I've built a couple of those using PA 15's from MCM. They absolutely destroy.


----------



## Megalomaniac (Feb 12, 2007)

Whats the question OP you have?


----------



## el_chupo_ (May 27, 2007)

Megalomaniac said:


> Whats the question OP you have?




Yoda, is that you?


----------



## adrianp89 (Oct 14, 2007)

Wow sounds interesting... might have to build that one day.


----------



## Megalomaniac (Feb 12, 2007)

el_chupo_ said:


> Yoda, is that you?


lol. OP not OB....oh wise one


----------



## Oliver (Jun 25, 2007)

el_chupo_ said:


> Yoda, is that you?


ROFL  

I thought someone might be interested in it ! , Meglomaniac


----------



## Megalomaniac (Feb 12, 2007)

yeah I seen them designs before. I really want to make the Wicked One when i get my own place and use it as coffe table like in photo


----------



## tcguy85 (Oct 29, 2007)

i like the WO32! that thing looks crazy.


----------



## Oliver (Jun 25, 2007)

tcguy85 said:


> i like the WO32! that thing looks crazy.


tcyguy85,

My thoughts were, that is small enough to work in a suv or wherever  

The first W.O. was dual bandpass enclosures, the WO32 was smaller and more coupled with it's dual expanding passages to the air, if you will.

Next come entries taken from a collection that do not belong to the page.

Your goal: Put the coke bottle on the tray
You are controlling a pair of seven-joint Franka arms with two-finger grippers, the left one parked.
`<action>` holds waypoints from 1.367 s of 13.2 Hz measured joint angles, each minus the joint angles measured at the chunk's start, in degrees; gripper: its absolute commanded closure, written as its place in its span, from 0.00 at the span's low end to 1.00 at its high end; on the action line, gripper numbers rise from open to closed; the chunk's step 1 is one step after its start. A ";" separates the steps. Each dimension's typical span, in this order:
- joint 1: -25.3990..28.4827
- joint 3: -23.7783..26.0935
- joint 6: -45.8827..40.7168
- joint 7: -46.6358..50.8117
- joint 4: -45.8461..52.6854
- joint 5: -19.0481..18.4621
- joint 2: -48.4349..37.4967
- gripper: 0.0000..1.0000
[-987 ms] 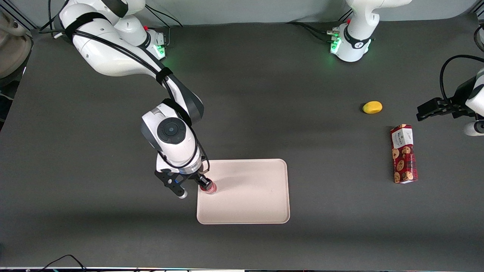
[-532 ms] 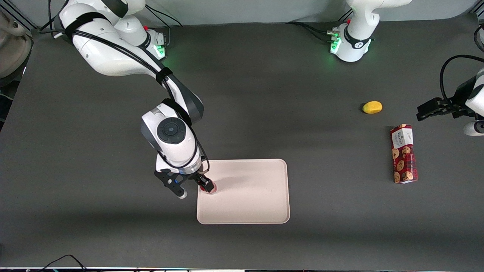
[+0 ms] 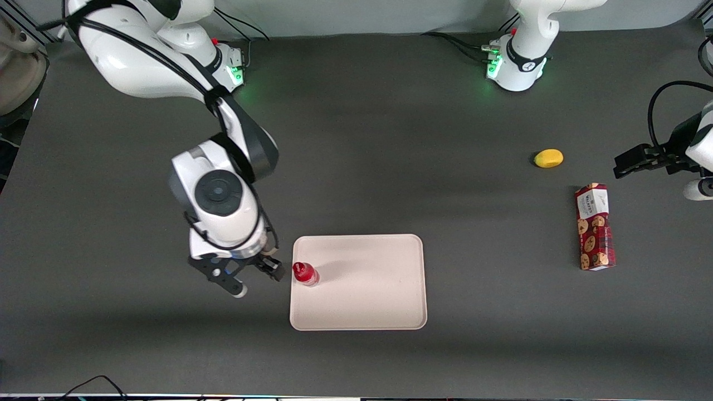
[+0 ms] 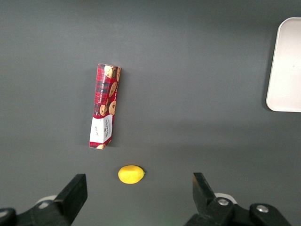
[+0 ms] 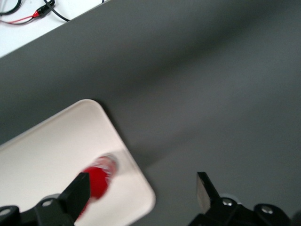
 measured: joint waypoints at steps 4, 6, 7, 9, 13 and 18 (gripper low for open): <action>-4.83 -9.65 -11.47 -31.15 -0.05 15.57 -11.33 0.00; -5.13 -16.13 -13.36 -42.37 -3.24 21.52 -17.61 0.00; -5.24 -18.65 -13.61 -46.53 -6.32 24.24 -21.18 0.00; -5.38 -21.64 -13.46 -50.97 -14.31 27.17 -29.14 0.00; -5.20 -22.15 -11.81 -51.47 -26.34 27.57 -41.11 0.00; -1.85 -27.31 -11.19 -51.51 -27.70 27.66 -42.31 0.00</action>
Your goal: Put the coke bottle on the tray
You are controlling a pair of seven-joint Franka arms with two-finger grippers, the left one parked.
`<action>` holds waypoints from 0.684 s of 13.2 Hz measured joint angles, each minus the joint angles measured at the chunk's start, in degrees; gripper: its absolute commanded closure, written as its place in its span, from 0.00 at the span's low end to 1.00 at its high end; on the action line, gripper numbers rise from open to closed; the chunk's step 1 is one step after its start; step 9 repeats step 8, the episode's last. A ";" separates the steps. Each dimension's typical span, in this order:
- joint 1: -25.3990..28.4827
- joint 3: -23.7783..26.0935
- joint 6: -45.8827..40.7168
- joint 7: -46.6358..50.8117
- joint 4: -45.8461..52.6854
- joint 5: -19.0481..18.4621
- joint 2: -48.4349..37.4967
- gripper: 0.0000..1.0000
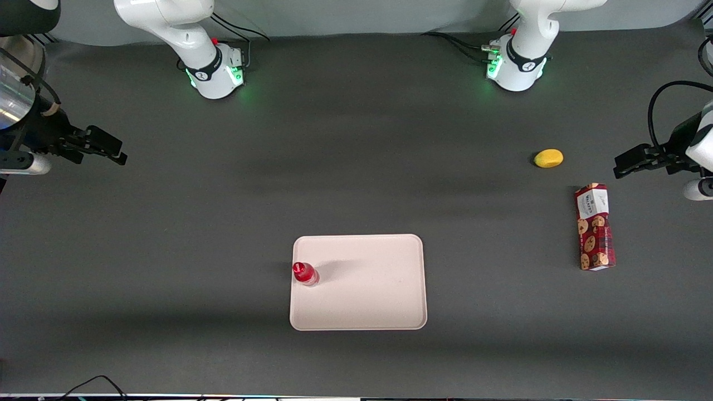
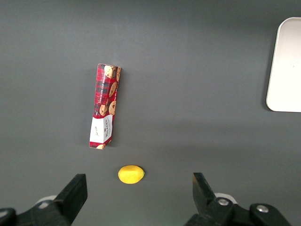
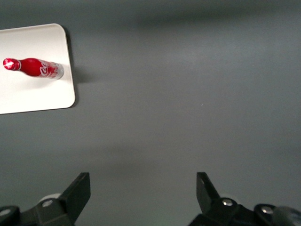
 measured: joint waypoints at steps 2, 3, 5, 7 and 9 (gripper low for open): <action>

My old boss, Mark , made a 1/3 size W.O. with MB Quarts mids in it, he said it got loud !


----------



## tcguy85 (Oct 29, 2007)

^intersting!


----------



## Kahooli (Oct 17, 2007)

While it may sound cheap of my not to want to pay $10 to just see the plans... since I have no idea whether I want to build it or not... anyone have the plans for it that would let me take a peek? the home wrecker specifically, as I have two 15" 100 Db eff. bass guitar / PA drivers I have sitting around. Seem like they'd be a nice match XD


----------



## Megalomaniac (Feb 12, 2007)

Kahooli said:


> While it may sound cheap of my not to want to pay $10 to just see the plans... since I have no idea whether I want to build it or not... anyone have the plans for it that would let me take a peek? the home wrecker specifically, as I have two 15" 100 Db eff. bass guitar / PA drivers I have sitting around. Seem like they'd be a nice match XD


even when you buy the plans they dont just give you set plans, they give you instructions to help make it work for your needs. they take you step by step and you have to do some math on your side in order to get a nice turn out. Cause look at the Wicked One plans(they are free now) you'll see what I mean.


----------